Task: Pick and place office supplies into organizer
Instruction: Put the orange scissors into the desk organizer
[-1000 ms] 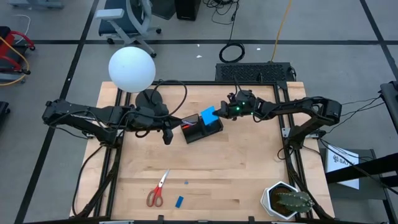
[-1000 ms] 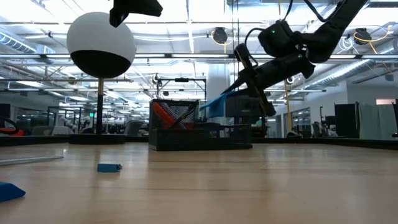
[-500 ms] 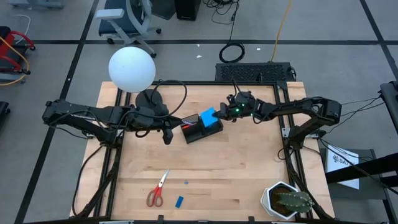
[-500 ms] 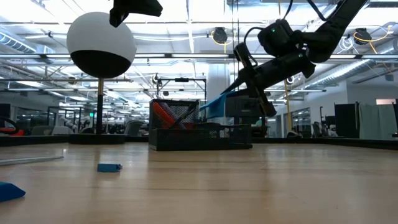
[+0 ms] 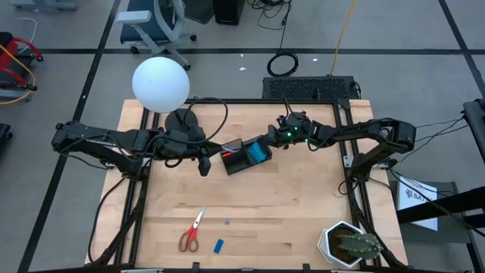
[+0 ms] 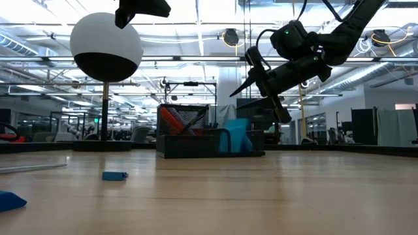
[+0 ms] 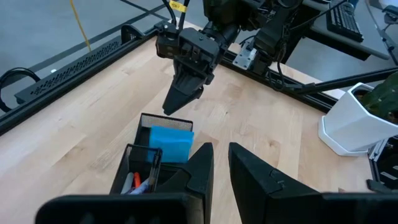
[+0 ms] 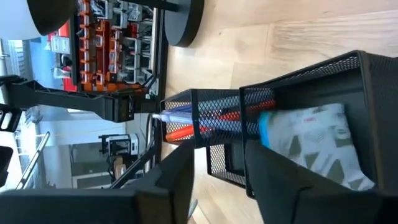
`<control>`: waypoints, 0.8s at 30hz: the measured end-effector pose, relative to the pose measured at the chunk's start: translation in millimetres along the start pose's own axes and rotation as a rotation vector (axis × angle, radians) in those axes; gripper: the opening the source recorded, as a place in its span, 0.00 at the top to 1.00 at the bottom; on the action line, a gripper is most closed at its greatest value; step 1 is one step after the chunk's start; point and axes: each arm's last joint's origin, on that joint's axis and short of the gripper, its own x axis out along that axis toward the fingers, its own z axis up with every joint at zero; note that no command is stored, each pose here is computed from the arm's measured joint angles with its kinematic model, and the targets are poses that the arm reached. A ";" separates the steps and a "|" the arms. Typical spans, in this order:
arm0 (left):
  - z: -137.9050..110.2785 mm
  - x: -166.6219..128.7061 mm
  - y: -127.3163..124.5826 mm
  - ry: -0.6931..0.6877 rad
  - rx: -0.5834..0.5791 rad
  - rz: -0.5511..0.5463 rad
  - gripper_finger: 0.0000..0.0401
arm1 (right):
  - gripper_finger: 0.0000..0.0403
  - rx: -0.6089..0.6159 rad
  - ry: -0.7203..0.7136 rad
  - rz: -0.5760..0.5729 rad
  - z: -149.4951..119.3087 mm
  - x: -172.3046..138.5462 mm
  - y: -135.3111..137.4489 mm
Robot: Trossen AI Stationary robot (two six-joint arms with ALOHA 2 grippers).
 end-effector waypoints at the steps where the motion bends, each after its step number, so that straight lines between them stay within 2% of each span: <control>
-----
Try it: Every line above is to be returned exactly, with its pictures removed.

Written response:
Task: Pick and place office supplies into organizer
Instruction: Put the orange scissors into the desk organizer
[-1000 ms] 
[-1000 ms] 
[-500 ms] 
[-500 ms] 
[+0 ms] 
[+0 ms] 
[+0 ms] 
[+0 ms] 
`<control>`: waypoints, 0.8s at 30hz: the measured end-effector pose, relative to the pose measured at the chunk's start: translation in millimetres along the start pose's own axes and rotation as a rotation vector (axis × angle, radians) in those axes; gripper: the opening the source recorded, as a place in its span, 0.00 at the top to 1.00 at the bottom; on the action line, a gripper is most closed at its greatest value; step 1 is one step after the chunk's start; point and axes: each arm's last joint's origin, on that joint's axis and short of the gripper, its own x axis out along that axis toward the fingers, its own z axis up with every joint at zero; note that no command is stored, each pose here is computed from the arm's measured joint angles with its kinematic model, and the targets are poses that the arm reached. A ";" separates the steps and a "|" the arms. Typical spans, in this order:
arm0 (left):
  - z: -137.9050..110.2785 mm
  - x: -166.6219..128.7061 mm
  - y: -127.3163..124.5826 mm
  - ry: -0.6931..0.6877 rad
  - rx: -0.5834..0.5791 rad
  - rz: -0.5511..0.5463 rad
  - gripper_finger: 0.0000..0.0401
arm1 (right):
  - gripper_finger: 0.0000..0.0403
  - rx: -0.6089..0.6159 rad
  - ry: -0.7203..0.7136 rad
  - rz: -0.5760..0.5729 rad
  - z: -149.4951..119.3087 mm
  - x: -172.3046..138.5462 mm
  - y: -135.3111..137.4489 mm
Robot: Trossen AI Stationary robot (two six-joint arms with ALOHA 2 grippers).
 end-effector waypoints at the steps where the motion bends, each after its step number, so that straight lines between them stay within 2% of each span: <control>

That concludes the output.